§ **Task to carry out**:
Read the material below and count the lines holding the string "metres". Give that count with nothing added.

§ **Stored data**:
━━━━━━━━━━━━━━━━━━━━━━━━━━━━━━
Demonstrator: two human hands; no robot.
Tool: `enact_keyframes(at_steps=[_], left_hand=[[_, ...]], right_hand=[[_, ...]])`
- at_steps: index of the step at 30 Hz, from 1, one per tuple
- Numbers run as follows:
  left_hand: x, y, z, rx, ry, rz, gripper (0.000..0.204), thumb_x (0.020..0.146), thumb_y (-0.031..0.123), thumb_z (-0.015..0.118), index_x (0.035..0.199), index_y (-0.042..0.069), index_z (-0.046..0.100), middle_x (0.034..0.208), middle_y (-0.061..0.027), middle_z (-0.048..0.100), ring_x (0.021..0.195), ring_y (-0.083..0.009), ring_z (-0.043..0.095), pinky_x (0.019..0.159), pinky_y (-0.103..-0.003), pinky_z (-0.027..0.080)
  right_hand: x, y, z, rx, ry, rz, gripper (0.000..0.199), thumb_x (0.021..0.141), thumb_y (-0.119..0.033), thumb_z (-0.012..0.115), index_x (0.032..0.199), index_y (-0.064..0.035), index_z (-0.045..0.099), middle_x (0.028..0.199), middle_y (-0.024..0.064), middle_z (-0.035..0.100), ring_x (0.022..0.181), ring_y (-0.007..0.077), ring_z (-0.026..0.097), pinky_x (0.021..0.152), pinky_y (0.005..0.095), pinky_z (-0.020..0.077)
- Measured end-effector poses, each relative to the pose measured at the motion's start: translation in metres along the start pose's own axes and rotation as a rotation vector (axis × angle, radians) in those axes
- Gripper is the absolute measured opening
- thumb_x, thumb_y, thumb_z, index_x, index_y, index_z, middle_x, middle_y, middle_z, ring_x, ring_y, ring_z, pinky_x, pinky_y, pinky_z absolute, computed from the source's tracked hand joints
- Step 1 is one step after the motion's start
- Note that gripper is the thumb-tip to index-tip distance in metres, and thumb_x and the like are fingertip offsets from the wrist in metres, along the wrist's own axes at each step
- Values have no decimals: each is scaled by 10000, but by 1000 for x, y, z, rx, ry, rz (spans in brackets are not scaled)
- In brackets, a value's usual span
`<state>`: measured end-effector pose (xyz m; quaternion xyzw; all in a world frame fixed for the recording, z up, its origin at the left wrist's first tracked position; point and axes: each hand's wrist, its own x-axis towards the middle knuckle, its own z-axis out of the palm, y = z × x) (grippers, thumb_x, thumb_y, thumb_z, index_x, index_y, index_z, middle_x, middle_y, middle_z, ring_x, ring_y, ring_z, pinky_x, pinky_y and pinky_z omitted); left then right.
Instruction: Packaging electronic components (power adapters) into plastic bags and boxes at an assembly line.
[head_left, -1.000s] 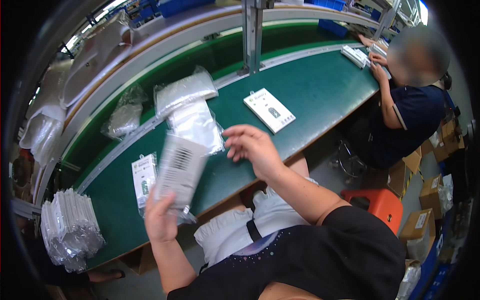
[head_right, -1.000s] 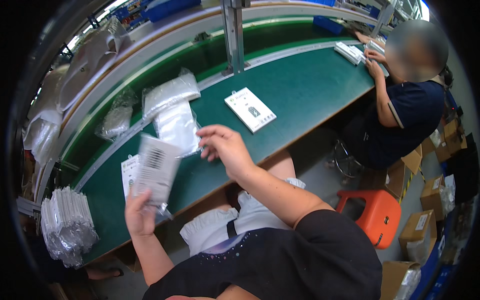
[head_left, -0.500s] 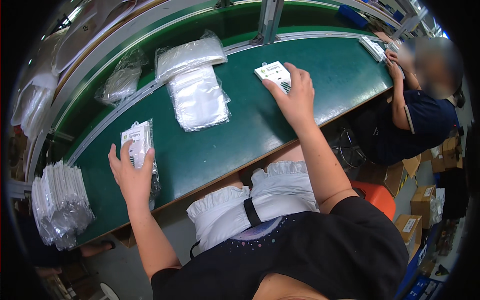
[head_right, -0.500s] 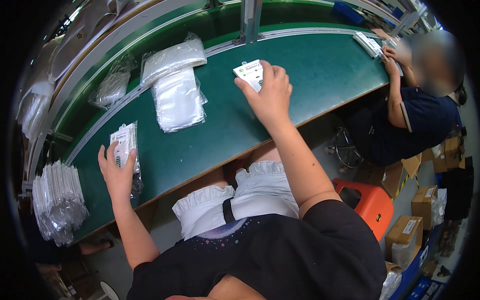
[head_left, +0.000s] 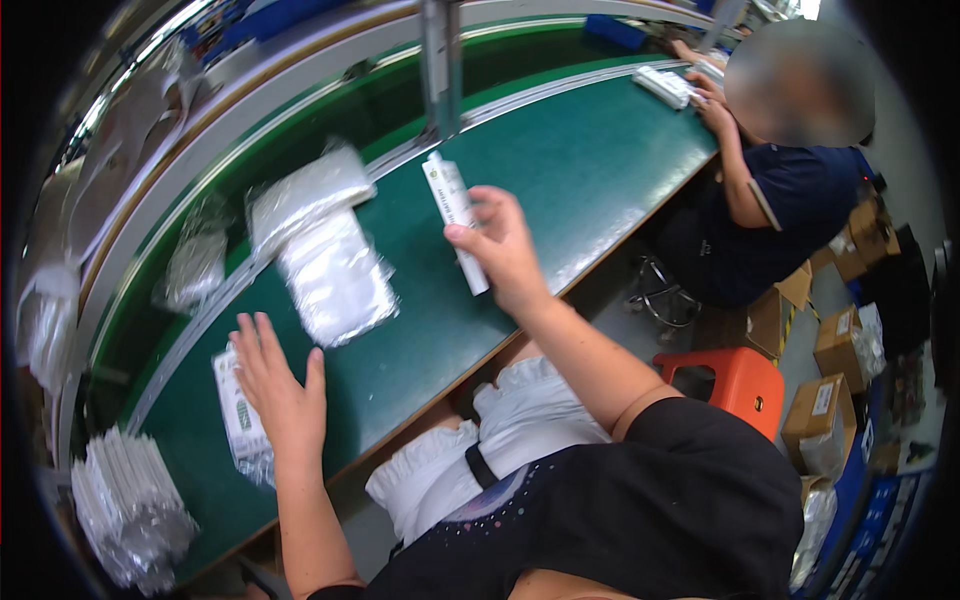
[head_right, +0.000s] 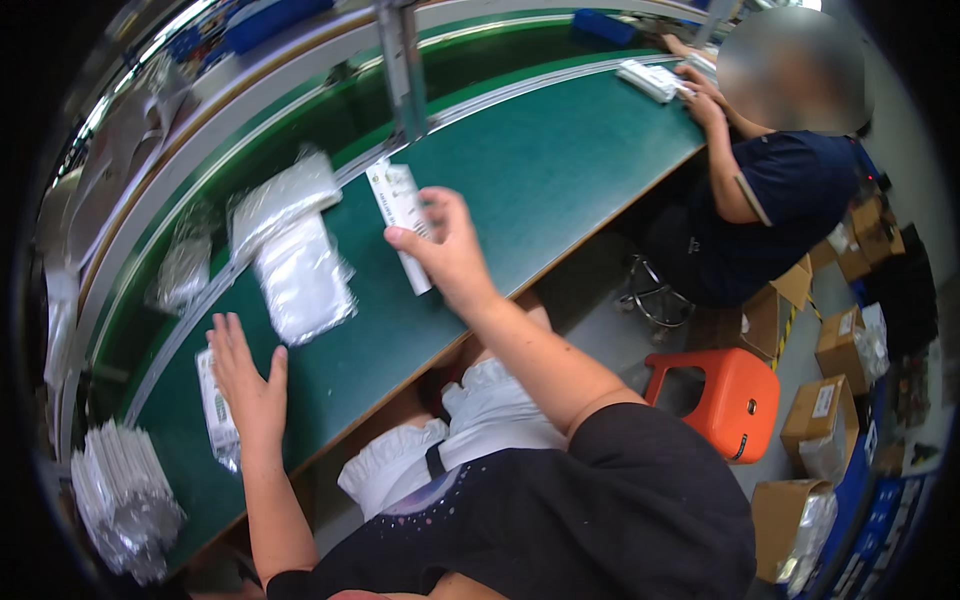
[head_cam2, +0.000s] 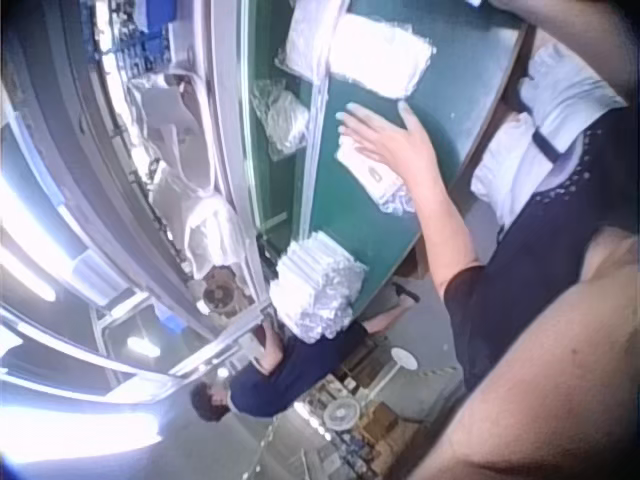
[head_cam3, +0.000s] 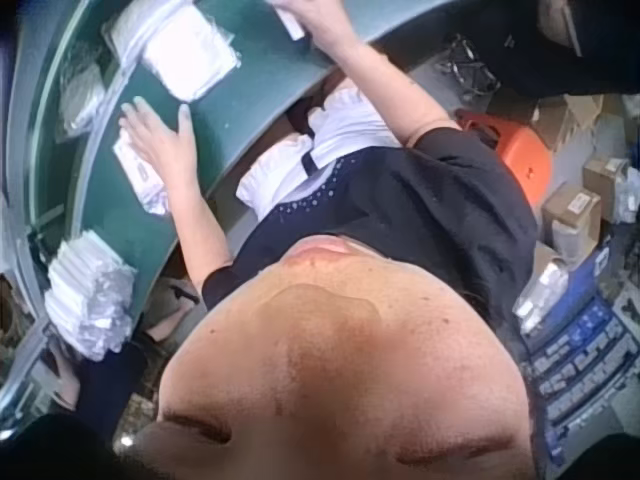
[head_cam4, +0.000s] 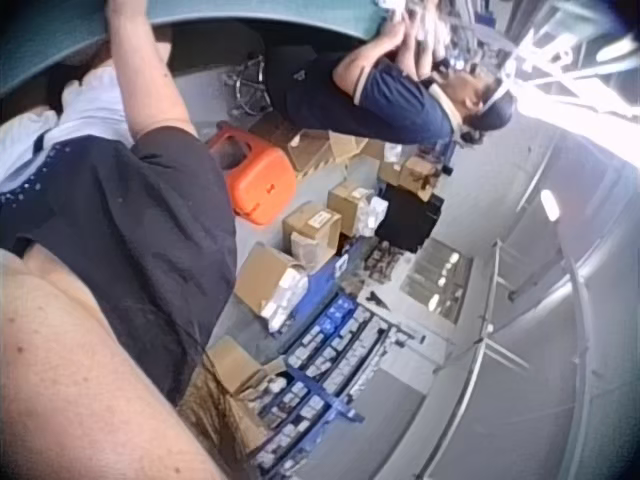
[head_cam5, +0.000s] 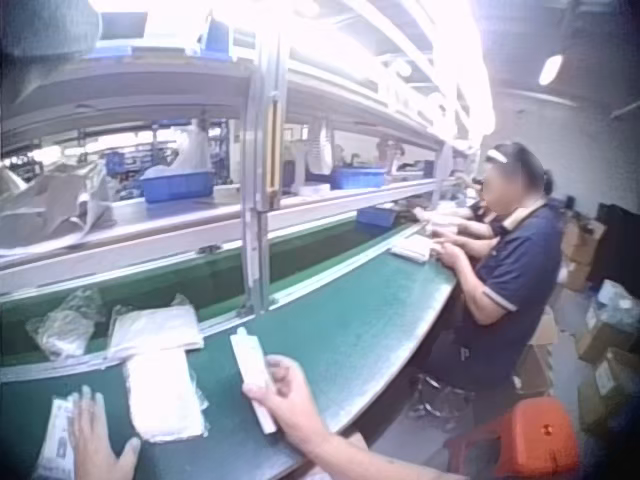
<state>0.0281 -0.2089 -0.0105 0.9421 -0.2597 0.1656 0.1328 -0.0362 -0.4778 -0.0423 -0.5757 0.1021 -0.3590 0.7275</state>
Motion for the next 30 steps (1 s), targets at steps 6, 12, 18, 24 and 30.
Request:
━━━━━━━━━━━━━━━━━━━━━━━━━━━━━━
§ **Solved exercise**:
2